Five of them, standing there on the ramp, looking impatient and important as they stared at the white-painted executive jet, excited about something. The mechanic and everyone else on the crew knew them all by name, they appeared so often on TV. All of them nodded deference to the mullahs and speeded their efforts, as a result of which not everything got done. The cleanup crew was called off the aircraft, and limited their efforts to wiping a few surfaces down after getting all the seats reinstalled. The VIP passengers boarded at once, heading to the after portion of the cabin so that they could confer. The flight crew started up, and the Guards force and the trucks hardly had a chance to withdraw before the G-IV taxied off to the end of the runway.

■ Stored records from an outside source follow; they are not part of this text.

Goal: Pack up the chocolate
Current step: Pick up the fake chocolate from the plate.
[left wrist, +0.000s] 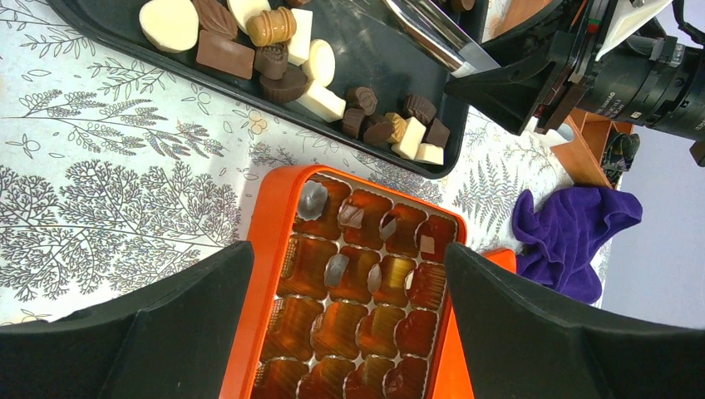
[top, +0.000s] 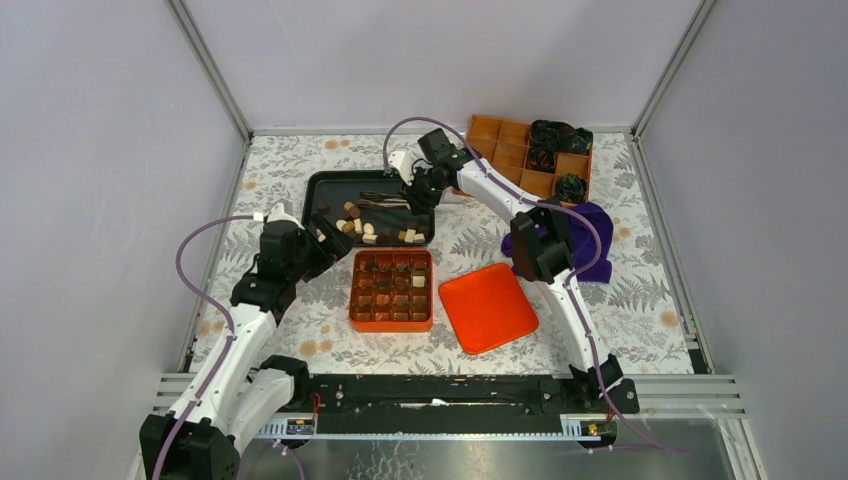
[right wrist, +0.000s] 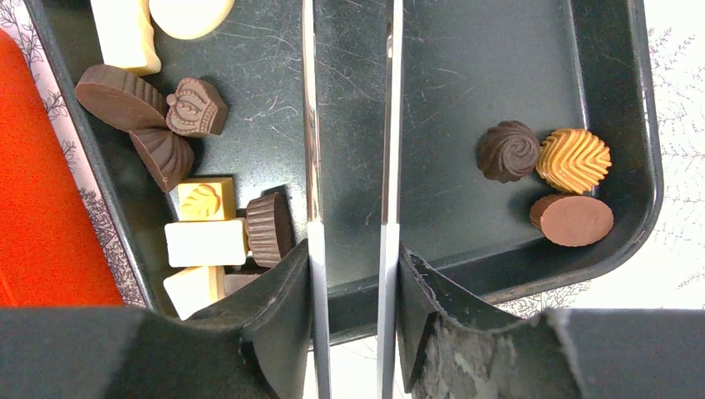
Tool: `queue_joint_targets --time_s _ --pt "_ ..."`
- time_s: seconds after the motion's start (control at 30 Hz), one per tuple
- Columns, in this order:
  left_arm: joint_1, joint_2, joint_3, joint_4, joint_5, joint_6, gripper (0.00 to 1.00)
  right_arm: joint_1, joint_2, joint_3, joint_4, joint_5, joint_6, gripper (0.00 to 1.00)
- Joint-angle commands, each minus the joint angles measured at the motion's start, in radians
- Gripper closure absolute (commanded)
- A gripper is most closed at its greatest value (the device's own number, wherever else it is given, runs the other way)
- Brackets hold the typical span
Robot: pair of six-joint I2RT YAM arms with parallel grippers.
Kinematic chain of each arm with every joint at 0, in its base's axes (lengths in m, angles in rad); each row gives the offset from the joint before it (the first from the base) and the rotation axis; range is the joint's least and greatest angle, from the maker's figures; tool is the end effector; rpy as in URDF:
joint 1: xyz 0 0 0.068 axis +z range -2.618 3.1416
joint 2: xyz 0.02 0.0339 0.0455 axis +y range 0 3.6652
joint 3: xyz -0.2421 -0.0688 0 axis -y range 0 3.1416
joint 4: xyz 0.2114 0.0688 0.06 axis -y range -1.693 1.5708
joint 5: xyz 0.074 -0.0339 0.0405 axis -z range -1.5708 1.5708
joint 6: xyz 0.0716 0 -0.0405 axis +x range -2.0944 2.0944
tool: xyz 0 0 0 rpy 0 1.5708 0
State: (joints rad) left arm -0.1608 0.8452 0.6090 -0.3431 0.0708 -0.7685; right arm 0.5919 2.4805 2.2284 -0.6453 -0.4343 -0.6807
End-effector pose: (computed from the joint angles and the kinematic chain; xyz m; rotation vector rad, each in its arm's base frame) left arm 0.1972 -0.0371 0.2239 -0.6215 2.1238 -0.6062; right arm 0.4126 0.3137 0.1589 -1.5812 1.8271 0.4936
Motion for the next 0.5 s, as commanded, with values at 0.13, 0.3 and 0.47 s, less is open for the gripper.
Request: queue_joint_targets --time_s 0.13,0.3,0.47 --pt "0.008 0.001 -0.002 0.066 -0.014 -0.008 0.08 0.007 -0.034 0.037 0.034 -0.006 -0.020 0.68" --pt "0.009 -0.008 -0.022 0.094 0.003 -0.027 0.08 0.001 -0.082 0.003 0.038 -0.010 -0.008 0.73" --pt "0.008 -0.007 -0.049 0.118 0.039 -0.031 0.08 -0.011 -0.142 -0.054 0.050 -0.017 0.015 0.79"
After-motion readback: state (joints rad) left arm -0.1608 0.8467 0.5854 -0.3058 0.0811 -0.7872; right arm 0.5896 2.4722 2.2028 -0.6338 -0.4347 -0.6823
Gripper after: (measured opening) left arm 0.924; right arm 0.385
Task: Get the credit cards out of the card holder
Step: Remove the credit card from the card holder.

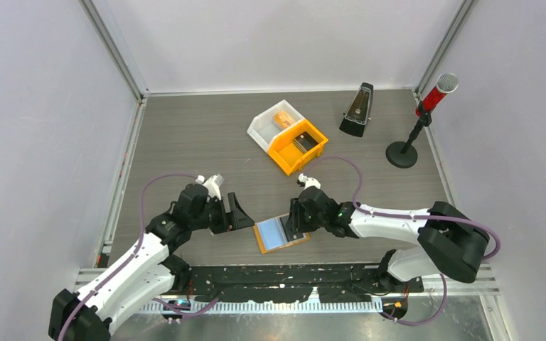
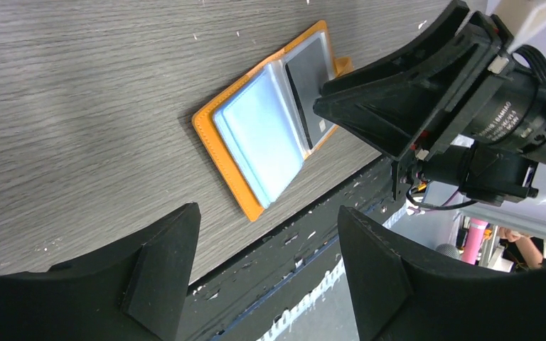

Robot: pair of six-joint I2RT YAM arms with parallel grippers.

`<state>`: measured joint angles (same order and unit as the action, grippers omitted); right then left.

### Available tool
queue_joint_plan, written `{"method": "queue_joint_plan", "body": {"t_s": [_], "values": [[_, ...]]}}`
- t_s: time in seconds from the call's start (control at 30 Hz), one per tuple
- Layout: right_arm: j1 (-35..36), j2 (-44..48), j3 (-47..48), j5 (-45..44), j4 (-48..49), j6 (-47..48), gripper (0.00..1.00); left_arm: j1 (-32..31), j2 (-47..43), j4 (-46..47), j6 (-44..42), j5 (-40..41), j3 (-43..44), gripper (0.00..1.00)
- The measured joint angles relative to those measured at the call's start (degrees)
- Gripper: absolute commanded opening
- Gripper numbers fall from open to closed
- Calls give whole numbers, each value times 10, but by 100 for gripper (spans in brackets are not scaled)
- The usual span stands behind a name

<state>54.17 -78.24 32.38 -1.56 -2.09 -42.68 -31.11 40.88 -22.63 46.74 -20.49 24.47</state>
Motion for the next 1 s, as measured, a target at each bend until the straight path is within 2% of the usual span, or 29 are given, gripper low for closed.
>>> {"method": "queue_joint_plan", "body": {"t_s": [0.2, 0.53, 1.0], "values": [[0, 11, -9, -13, 3, -1, 42, -12, 51, 37, 18, -4, -3, 68], [0, 72, -17, -63, -39, 14, 43, -69, 136, 108, 49, -6, -3, 63], [0, 75, -44, -80, -36, 21, 46, -98, 219, 212, 87, -6, 2, 55]]}}
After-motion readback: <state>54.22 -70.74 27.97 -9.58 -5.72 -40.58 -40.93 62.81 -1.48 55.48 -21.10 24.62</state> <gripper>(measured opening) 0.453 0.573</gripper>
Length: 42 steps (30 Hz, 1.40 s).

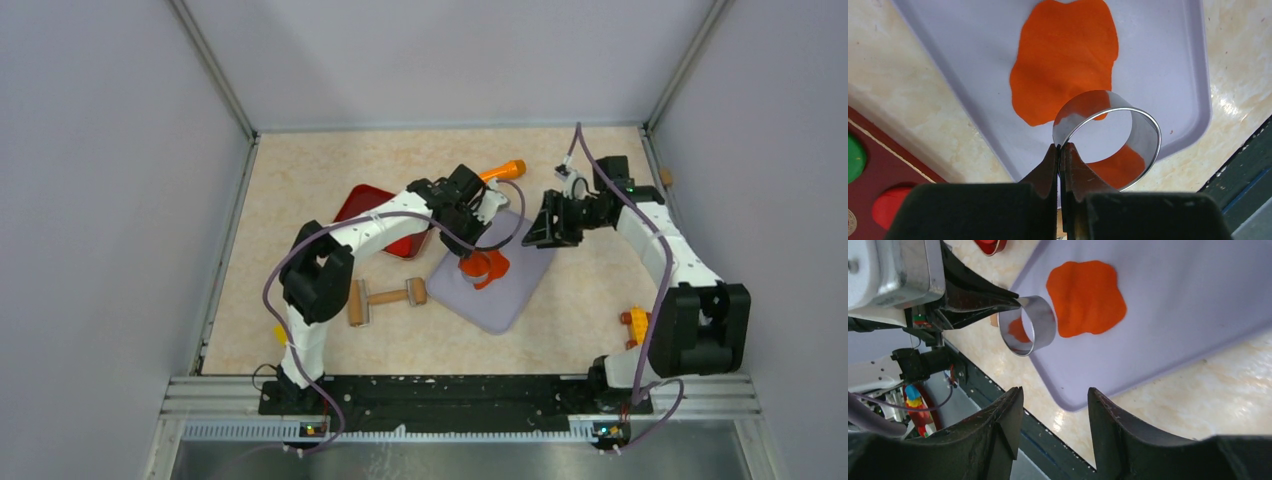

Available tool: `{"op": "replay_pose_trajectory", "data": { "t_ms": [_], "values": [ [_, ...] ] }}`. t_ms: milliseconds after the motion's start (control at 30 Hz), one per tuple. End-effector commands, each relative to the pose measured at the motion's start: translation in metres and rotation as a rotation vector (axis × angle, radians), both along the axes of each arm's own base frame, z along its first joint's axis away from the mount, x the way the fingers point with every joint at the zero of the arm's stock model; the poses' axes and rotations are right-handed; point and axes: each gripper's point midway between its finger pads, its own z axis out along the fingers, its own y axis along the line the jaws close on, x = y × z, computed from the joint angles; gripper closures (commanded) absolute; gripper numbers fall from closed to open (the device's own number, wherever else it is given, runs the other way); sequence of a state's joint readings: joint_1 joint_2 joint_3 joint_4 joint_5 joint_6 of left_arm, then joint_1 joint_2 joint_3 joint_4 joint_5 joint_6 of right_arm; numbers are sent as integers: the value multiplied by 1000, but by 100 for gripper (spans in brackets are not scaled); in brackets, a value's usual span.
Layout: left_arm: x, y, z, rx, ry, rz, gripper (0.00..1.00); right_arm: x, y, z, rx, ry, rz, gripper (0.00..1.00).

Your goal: Roll out the dumpling wrappers from the dough

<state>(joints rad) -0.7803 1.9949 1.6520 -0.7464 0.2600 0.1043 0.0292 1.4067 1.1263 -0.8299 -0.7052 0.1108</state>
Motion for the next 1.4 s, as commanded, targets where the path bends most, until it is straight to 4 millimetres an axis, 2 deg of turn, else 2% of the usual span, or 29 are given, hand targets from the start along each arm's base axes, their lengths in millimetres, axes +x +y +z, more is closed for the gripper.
{"op": "replay_pose_trajectory", "data": {
  "t_ms": [0, 133, 267, 433, 533, 633, 867, 1133, 1367],
  "values": [
    [21, -10, 25, -74, 19, 143, 100, 25, 32, 8, 62, -96, 47, 51],
    [41, -7, 22, -42, 41, 209, 100, 44, 29, -8, 45, -51, -102, 50],
    [48, -12, 25, -105, 84, 218, 100, 51, 37, -8, -4, -118, -69, 48],
    [46, -17, 13, -119, 121, 269, 100, 48, 40, -16, 14, -106, -59, 53],
    [44, -14, 15, -108, 100, 259, 100, 49, 39, -24, -3, -116, -49, 58],
    [38, -15, 17, -112, 107, 222, 100, 46, 44, -33, 27, -104, -24, 58],
    [45, -16, 7, -99, 71, 218, 100, 34, 64, -33, 168, -67, -7, 56],
    [38, -26, 0, -77, 38, 170, 100, 22, 71, -49, 165, -14, 5, 57],
    [36, -25, -15, -48, 31, 154, 100, 23, 72, -59, 151, 11, -6, 59]
  ]
}}
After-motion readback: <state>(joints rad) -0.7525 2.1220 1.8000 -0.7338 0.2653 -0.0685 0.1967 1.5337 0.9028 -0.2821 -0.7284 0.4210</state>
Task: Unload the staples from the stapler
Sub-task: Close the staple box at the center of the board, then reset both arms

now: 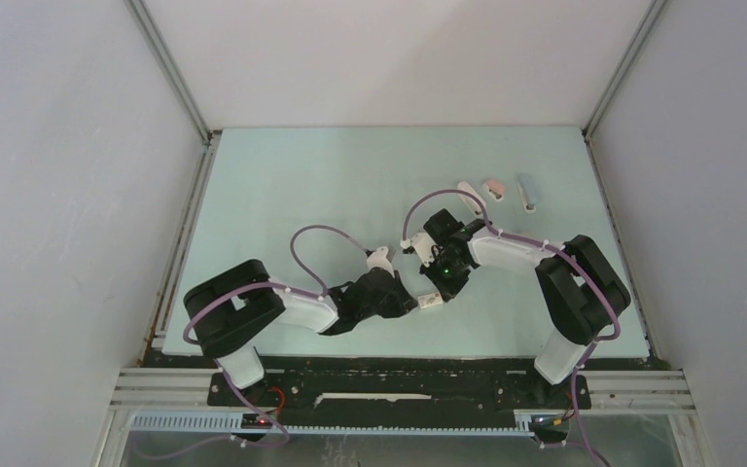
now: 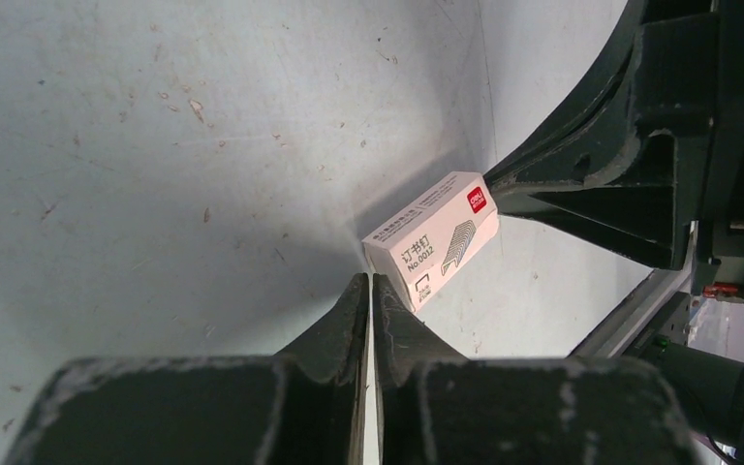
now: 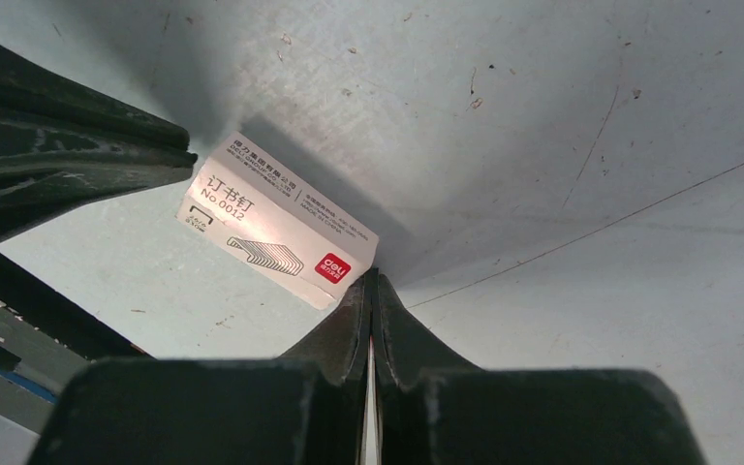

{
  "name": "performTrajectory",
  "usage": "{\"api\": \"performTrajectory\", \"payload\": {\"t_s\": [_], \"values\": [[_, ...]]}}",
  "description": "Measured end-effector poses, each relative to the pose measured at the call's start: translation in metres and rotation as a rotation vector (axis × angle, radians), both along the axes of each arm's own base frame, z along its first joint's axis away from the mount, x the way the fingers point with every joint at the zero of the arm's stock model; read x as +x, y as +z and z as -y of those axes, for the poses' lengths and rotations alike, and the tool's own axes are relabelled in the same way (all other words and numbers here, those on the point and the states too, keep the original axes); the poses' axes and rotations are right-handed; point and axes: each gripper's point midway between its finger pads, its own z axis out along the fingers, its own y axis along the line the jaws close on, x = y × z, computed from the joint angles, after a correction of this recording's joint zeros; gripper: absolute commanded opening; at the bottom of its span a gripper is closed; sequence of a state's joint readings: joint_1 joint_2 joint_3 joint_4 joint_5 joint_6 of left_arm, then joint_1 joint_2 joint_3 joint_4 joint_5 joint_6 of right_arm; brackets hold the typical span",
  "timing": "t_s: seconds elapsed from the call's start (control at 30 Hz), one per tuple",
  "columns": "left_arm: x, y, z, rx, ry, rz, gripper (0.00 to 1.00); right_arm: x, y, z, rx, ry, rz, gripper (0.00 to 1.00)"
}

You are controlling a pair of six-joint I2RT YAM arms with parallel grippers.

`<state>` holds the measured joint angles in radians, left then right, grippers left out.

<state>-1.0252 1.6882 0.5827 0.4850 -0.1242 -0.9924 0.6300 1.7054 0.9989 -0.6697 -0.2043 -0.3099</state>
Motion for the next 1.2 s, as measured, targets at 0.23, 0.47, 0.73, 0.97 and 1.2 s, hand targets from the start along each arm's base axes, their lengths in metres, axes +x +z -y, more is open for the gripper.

IN DAMASCUS, THE second member of that small executive fleet touched down, to discover that it had orders to return to Tehran at once. The crew swore, but did as they were told, limiting their time on the ground to a scant forty minutes before lifting off again in their turn for the short hop into Iran.
IT WAS A busy time at PALM BOWL. Something was going on. You could tell that by what wasn’t going on. Traffic on the encrypted channels used by senior Iraqi generals had peaked and zeroed, then peaked again, and zeroed again. At the moment it was back at zero. Back at KKMC in Saudi Arabia, the computers were grinding through solutions to the chip-controlled scrambling systems used on Iraqi tactical radios. It took time in every case. Encryption technology, once the province only of affluent countries, had, with the advent of personal computers, become readily available to the humblest citizen in America and other technically advanced countries, and an unexpected spin-off of that fact was the current availability of highly advanced communications-security apparatus to the humblest nations. Now Malaysia had codes nearly as hard to break as Russia’s—and so did Iraq, courtesy of Americans who worried about having the FBI read their fictitious e-mail adulteries. The encryption systems on tactical radios were necessarily somewhat simpler, and still breakable, but even that required a Cray computer that had been flown to the Saudi Kingdom years earlier. Another factor was that PALM BOWL was in Kuwait, and had indeed been fully financed by the local government, for which courtesy a return courtesy was required. They got to see the “take” from the NSA station. That was only fair, but the NSA and military-intelligence personnel hadn’t been trained to consider what “fair” was. They had their orders, even so.